▶ [THE DATA]:
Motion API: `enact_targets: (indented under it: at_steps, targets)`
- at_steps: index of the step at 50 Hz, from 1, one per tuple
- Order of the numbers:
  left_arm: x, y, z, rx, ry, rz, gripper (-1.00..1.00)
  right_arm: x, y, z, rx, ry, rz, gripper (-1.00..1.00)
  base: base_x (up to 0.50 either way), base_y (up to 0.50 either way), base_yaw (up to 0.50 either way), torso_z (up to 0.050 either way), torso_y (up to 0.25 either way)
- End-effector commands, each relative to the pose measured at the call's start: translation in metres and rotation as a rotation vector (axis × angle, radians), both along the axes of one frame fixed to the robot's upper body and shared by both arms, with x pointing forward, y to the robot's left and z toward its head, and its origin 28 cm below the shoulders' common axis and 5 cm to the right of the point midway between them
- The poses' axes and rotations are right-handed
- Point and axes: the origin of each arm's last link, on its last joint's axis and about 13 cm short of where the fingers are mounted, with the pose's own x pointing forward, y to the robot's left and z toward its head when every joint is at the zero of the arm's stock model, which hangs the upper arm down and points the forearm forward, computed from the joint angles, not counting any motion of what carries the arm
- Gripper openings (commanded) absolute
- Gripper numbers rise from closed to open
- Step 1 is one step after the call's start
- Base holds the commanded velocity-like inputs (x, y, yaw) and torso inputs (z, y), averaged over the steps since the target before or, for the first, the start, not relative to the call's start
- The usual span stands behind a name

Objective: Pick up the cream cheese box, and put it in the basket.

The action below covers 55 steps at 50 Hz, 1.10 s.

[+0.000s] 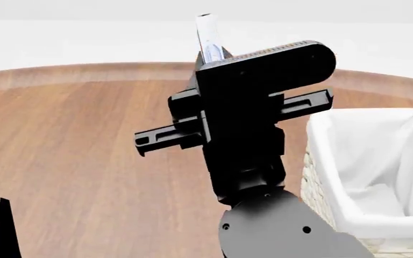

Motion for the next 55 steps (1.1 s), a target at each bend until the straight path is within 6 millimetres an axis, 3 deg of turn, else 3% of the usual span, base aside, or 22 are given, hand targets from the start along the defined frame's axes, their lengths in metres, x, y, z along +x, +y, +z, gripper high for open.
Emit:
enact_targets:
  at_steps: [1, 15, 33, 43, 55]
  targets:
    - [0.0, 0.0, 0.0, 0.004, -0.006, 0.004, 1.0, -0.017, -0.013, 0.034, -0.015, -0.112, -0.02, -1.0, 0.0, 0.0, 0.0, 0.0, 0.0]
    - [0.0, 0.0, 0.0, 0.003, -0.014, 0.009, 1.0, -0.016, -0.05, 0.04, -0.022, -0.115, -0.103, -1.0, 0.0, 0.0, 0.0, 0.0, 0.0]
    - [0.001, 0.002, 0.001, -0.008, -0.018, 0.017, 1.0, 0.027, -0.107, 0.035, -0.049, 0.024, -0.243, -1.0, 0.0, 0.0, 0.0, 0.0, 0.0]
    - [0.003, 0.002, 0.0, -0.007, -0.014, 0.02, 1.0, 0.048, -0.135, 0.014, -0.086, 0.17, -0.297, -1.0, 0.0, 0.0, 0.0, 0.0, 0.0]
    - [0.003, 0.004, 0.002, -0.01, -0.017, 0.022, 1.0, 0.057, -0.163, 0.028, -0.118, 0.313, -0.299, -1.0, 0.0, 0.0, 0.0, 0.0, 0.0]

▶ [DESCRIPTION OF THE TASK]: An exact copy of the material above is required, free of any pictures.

▶ [ANSWER SPACE]:
Motion API: `enact_targets: (indented under it: at_steps, targets)`
- at_steps: index of the step at 50 Hz, from 1, one per tuple
- Order of the numbers:
  left_arm: x, y, z, rx, ry, rz, gripper (-1.00..1.00)
  right_arm: x, y, z, rx, ry, rz, gripper (-1.00..1.00)
  base: base_x (up to 0.50 either way), base_y (up to 0.50 either way), base_yaw (up to 0.50 either way), torso_z (up to 0.050 either way), torso_y (up to 0.25 either way)
- End-effector commands, each relative to the pose measured at the call's start: translation in metres and rotation as a rotation vector (axis × angle, radians), both along the axes of one frame fixed to the robot's upper body and shared by both arms, with x pointing forward, y to the robot's left and z toward its head, and its origin 28 cm below the shoulders' common axis and 5 cm to the right of the point midway between them
- The poses' axes and rotations are right-handed
- Point and axes: the origin of each arm's last link, on its last joint's axis and about 13 cm short of where the fingers are mounted, with the pose's own x pointing forward, y to the robot's left and z toward its head when every joint is at the zero of the arm's stock model, which hangs the upper arm down and points the forearm forward, computed from the joint angles, not counting any motion of what carries the arm
- Gripper openings (commanded) absolute
- Gripper numbers rise from closed to open
- Step 1 is one step after the call's start
- Base holds the commanded velocity-like inputs (x, y, yaw) and torso inputs (z, y), averaged over the steps since the target before or, for the first, the start, not relative to the call's start
- The usual span stands behind a name

Objective: Pick up the cream cheese box, and put it in the basket.

The action below covers 55 steps at 50 Hz, 1.10 s.

[+0.000s] 

Motion for the next 55 steps (1.1 s), a target at each bend until the straight path is within 6 millimetres an axis, 3 deg of turn, else 3% of the usual span, base aside, or 22 are given, hand targets from the start along the defined frame's axes, their lengths in metres, x, y, z along +x, +y, +z, gripper high for open.
Emit:
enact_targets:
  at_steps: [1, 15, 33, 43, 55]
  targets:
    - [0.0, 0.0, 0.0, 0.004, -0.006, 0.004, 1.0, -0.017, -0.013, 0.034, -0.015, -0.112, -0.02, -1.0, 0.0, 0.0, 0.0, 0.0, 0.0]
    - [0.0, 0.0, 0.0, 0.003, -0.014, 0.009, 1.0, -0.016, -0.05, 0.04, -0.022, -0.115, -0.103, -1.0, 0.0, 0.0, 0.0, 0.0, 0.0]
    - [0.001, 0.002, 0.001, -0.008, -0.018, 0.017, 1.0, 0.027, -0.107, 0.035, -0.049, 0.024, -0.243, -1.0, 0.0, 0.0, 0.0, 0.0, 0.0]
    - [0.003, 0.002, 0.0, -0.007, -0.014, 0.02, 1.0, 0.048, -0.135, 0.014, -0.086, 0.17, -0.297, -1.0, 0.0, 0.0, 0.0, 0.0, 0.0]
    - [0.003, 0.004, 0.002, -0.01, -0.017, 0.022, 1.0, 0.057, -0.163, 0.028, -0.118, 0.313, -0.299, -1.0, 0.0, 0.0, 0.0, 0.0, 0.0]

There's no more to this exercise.